A few notes here: I like the idea of having a baseline to start with when blending a smoothie and maybe this will be a good one for you. The ingredients here are what I typically have on hand and you’ll see that there are tart, bitter, sweet and buttery flavors in balance. You could add a little more kale if you wanted a more bright tasting smoothie, or some extra dates or a squeeze of honey to make it sweeter. Up to you. You could also swap out the celery for rhubarb, the kale for spinach or other leafy greens, and the berries for….whatever you have on hand. And, if you’re the type of person who likes to add protein powder you can do that as well. Also, I recently acquired one of these. It’s incredible, and so much more convenient than the old 1950’s blender that I had previously been keeping in that useless cabinet above the refrigerator (amIright?!) for milkshakes. I can’t wait to use it to mill grains, make soups…

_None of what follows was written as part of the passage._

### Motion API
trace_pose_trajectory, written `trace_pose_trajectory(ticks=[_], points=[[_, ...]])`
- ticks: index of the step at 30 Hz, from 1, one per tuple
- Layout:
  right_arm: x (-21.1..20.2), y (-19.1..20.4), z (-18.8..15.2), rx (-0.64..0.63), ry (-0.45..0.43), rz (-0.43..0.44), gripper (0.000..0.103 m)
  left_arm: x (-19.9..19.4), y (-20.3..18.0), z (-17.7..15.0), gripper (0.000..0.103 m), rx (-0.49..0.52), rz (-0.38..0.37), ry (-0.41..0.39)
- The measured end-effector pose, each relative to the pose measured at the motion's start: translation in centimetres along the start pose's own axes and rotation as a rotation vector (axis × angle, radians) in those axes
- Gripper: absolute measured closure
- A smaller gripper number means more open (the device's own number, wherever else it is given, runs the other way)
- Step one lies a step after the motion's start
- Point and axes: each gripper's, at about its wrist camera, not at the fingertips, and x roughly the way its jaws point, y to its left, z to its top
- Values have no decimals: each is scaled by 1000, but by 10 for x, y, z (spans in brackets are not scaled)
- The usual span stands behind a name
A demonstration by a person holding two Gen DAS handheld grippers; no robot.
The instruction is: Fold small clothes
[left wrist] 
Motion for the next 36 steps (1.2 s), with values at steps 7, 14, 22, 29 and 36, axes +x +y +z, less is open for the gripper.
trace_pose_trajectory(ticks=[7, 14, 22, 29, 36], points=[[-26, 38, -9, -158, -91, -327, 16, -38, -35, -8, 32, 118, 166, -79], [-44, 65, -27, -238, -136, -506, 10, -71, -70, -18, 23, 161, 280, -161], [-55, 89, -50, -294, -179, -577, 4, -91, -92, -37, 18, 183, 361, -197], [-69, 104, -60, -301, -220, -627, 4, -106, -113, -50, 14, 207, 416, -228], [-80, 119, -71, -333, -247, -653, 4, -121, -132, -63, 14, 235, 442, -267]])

- 1 celery stem with leaves
- 1 small handful kale or spinach
- 1 ripe banana, peeled
- 1/2 cup fresh, sweet blueberries
- 1 kiwi, peeled
- 1/2 avocado, stoned
- 1 lime, juice
- 2 dates or 1 tablespoon honey (optional)
- 2 tbsp coconut butter (also called coconut manna)
- 2 teaspoons hempseed to finish
- 1 cup almond or coconut milk (plus more if you like your smoothie less thick)
- Place all of the ingredients in the bowl of a blender and mix until completely smooth. This recipe makes enough for two sizeable smoothies and can be stored in an airtight container and will remain fresh for one day.